Top of Data to use

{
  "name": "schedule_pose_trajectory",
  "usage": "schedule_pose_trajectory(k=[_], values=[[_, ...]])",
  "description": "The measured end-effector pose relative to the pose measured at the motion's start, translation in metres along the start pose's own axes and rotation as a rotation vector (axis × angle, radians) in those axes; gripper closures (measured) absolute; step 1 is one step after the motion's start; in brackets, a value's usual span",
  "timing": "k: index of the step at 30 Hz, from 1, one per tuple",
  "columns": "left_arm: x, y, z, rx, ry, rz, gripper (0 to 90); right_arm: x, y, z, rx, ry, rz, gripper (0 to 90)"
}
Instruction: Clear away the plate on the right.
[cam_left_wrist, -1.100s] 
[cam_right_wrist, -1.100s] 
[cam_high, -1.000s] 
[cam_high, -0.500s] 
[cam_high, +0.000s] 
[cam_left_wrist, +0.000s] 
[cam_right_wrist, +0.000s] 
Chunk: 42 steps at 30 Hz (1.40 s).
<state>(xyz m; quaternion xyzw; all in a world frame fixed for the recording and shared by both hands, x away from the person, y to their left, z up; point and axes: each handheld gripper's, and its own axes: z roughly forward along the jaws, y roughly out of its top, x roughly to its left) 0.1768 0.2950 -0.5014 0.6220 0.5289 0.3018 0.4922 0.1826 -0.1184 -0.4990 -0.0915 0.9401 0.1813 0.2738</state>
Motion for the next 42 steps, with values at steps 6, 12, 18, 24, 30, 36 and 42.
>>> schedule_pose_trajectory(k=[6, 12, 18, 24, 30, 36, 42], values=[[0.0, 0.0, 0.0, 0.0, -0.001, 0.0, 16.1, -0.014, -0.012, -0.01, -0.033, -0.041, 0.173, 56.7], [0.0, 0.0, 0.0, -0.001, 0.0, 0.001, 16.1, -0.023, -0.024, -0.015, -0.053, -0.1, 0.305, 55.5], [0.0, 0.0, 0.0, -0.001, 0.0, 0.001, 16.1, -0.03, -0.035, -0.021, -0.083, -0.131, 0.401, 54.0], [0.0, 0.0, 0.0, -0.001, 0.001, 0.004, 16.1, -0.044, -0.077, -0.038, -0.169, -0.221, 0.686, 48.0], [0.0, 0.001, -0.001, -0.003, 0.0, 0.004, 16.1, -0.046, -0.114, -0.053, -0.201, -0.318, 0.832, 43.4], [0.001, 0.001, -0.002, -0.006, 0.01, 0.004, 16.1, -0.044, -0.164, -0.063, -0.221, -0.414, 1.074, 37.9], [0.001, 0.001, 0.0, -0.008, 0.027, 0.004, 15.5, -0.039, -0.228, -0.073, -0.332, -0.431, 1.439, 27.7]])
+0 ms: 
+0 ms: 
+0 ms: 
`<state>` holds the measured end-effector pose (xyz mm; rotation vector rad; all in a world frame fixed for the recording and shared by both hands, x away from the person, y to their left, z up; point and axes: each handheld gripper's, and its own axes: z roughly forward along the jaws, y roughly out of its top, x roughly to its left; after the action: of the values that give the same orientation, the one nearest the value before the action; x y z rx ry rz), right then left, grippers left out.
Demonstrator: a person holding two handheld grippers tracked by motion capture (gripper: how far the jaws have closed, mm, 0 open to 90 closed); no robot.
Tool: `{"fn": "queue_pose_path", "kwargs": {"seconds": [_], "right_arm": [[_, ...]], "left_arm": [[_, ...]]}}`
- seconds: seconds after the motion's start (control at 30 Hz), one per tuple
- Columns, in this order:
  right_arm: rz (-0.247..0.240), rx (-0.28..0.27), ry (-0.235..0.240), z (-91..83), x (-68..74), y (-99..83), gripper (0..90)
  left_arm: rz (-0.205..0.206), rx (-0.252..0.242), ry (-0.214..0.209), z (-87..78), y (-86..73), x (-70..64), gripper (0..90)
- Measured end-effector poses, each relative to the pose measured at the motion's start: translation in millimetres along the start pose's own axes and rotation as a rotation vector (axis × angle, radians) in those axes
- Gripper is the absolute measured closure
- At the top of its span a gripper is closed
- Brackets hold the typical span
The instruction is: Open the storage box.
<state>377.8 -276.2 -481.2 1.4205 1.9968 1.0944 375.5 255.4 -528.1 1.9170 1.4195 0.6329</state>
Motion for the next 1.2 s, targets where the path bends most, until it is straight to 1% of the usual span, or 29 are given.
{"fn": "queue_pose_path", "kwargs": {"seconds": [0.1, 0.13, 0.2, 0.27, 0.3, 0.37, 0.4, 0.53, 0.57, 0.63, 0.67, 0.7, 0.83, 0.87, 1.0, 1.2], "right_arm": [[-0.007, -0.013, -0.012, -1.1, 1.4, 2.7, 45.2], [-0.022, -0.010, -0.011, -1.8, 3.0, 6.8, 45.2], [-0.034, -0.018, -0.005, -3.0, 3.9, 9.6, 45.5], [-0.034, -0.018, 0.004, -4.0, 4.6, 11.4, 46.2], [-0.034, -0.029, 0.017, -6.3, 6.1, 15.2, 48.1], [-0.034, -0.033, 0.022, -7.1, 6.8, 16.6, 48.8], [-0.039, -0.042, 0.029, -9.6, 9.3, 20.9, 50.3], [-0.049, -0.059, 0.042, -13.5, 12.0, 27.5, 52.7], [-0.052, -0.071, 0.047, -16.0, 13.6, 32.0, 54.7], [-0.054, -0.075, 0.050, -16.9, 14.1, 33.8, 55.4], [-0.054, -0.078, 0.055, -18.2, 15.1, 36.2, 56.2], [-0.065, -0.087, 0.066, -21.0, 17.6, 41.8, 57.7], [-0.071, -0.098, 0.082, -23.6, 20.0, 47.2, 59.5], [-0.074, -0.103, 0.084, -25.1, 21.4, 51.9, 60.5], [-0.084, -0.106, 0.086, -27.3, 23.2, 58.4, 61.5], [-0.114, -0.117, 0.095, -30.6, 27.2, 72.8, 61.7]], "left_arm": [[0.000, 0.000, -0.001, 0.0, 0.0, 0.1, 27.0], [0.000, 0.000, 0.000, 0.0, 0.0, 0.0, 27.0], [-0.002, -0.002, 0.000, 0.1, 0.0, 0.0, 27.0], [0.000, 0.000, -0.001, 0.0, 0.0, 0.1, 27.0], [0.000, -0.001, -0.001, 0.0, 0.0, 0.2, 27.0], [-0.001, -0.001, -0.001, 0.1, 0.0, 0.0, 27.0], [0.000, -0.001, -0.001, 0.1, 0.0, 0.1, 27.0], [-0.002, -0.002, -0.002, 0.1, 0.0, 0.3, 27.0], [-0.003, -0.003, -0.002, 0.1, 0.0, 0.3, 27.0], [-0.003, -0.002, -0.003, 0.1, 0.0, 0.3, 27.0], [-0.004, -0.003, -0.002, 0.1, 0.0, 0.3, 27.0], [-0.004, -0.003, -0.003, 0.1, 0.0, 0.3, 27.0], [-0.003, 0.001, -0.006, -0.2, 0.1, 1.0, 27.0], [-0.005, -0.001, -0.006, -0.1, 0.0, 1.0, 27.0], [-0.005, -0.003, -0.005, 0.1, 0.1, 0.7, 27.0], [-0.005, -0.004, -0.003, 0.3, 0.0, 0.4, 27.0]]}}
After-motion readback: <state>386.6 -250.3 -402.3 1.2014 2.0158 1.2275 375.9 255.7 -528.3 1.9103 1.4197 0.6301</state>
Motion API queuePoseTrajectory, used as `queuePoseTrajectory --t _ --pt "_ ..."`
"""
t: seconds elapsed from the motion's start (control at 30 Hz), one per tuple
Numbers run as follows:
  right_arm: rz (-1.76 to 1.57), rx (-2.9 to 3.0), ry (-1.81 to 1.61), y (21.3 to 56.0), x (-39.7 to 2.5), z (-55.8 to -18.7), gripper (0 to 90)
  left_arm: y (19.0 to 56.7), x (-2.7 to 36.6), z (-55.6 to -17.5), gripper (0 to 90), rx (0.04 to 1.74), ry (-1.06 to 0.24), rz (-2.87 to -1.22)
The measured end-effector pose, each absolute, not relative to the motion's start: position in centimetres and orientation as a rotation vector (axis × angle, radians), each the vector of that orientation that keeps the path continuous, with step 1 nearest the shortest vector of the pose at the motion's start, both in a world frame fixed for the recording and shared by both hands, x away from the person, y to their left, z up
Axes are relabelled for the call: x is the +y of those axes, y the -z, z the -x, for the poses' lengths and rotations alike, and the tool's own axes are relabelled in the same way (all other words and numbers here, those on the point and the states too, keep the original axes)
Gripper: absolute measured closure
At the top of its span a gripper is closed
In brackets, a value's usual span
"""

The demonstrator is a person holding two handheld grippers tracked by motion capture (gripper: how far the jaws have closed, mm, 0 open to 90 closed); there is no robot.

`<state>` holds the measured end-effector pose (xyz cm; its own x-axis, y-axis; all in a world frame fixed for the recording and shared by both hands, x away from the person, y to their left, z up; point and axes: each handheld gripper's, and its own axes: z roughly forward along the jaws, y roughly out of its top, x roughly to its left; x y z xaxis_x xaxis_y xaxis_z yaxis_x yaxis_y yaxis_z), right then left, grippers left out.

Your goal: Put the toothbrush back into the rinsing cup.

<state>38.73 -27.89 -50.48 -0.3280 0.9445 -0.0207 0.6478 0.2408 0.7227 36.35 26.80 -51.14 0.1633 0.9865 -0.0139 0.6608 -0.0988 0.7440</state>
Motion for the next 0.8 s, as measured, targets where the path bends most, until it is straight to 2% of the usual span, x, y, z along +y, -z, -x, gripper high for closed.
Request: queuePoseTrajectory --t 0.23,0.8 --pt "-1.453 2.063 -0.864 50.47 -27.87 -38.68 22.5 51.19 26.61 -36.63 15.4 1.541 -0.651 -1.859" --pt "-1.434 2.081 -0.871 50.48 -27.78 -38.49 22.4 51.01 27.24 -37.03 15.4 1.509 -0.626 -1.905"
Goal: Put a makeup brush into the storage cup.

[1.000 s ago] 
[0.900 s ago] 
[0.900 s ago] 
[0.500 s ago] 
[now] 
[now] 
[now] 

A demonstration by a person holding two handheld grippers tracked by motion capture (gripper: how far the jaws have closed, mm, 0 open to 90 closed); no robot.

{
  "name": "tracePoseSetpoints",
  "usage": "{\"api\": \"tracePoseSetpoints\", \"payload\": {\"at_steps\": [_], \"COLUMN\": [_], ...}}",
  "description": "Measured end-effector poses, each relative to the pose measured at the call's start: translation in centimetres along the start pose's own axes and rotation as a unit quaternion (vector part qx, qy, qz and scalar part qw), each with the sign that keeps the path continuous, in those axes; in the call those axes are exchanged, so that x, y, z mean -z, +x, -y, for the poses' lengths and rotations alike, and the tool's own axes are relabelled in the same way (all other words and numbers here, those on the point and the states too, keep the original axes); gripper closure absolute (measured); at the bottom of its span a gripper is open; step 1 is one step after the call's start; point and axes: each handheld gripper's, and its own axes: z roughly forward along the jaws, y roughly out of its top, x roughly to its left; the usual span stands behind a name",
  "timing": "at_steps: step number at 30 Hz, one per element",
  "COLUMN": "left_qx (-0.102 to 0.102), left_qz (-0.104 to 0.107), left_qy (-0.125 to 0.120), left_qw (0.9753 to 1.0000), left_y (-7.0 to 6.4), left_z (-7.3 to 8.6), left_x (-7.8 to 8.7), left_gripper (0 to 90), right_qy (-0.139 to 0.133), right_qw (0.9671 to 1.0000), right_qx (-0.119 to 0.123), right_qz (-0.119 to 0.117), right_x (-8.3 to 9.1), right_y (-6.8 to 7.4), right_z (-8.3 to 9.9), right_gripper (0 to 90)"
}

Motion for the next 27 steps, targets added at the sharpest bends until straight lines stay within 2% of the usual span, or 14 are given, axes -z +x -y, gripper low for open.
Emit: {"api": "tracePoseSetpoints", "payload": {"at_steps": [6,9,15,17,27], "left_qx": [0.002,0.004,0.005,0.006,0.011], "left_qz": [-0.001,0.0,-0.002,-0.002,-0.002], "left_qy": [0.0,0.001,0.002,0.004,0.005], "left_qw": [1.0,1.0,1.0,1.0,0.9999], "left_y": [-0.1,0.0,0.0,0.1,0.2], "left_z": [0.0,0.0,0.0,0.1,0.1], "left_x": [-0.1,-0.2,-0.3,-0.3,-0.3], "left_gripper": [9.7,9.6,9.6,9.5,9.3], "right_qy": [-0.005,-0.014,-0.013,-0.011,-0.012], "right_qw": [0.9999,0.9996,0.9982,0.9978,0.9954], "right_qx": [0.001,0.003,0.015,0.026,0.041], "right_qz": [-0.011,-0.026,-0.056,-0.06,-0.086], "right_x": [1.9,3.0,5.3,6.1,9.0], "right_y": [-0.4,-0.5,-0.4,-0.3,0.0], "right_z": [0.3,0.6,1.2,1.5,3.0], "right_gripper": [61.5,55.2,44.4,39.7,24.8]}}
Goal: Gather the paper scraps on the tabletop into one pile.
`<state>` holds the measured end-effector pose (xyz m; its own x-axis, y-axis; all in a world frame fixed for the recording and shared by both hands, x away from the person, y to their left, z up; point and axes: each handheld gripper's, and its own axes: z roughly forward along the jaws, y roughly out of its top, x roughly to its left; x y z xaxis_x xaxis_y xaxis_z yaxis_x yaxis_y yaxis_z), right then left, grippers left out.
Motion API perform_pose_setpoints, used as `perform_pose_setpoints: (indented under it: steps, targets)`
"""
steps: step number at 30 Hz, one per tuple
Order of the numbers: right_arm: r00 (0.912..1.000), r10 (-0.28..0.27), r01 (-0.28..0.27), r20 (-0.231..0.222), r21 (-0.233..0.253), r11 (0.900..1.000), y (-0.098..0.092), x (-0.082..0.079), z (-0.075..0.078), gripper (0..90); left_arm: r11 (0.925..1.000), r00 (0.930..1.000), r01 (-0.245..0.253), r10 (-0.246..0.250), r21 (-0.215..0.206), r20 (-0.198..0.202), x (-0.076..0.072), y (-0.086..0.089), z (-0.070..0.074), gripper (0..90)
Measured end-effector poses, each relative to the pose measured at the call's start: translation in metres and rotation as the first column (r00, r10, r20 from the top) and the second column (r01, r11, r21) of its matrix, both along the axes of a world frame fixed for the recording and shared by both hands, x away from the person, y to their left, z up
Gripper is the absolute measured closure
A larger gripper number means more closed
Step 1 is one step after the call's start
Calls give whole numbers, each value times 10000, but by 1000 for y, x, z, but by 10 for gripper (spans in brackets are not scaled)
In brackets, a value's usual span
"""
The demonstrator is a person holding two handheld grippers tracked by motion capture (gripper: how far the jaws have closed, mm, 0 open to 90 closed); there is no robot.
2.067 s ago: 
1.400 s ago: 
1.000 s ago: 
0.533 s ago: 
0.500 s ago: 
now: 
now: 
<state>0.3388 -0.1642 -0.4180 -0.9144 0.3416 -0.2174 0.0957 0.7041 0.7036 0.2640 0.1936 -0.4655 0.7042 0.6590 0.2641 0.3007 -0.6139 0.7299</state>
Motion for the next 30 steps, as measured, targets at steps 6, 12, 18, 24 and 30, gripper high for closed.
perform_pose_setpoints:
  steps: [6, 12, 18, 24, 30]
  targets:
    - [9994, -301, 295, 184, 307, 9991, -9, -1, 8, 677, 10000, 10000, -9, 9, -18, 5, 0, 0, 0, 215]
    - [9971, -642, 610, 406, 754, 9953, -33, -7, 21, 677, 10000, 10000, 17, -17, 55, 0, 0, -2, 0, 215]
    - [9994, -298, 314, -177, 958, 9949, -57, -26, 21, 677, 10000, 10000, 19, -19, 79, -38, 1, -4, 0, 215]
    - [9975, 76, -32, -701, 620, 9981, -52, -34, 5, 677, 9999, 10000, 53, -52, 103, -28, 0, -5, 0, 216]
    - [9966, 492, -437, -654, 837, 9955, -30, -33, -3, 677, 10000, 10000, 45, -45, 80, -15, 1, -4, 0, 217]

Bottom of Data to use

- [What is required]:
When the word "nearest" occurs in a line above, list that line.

- [Exercise response]:
`<state>` holds the measured end-effector pose (xyz mm; rotation vector rad; all in a world frame fixed for the recording and shared by both hands, x away from the person, y to their left, z up; point and axes: each handheld gripper's, and its own axes: z roughly forward along the jaws, y roughly out of its top, x roughly to its left; after the action: of the values that give the same orientation, the one nearest the value before the action; x y z rx ry rz), right then left, grippers left out.
The measured end-effector pose, each absolute, not relative to the motion's start: position in centimetres and orientation as a rotation vector (axis × angle, radians), each the vector of that orientation that keeps the path continuous, with step 1 nearest the shortest vector of the pose at the motion's start, both in a world frame fixed for the recording and shared by both hands, x away from the person, y to their left, z up

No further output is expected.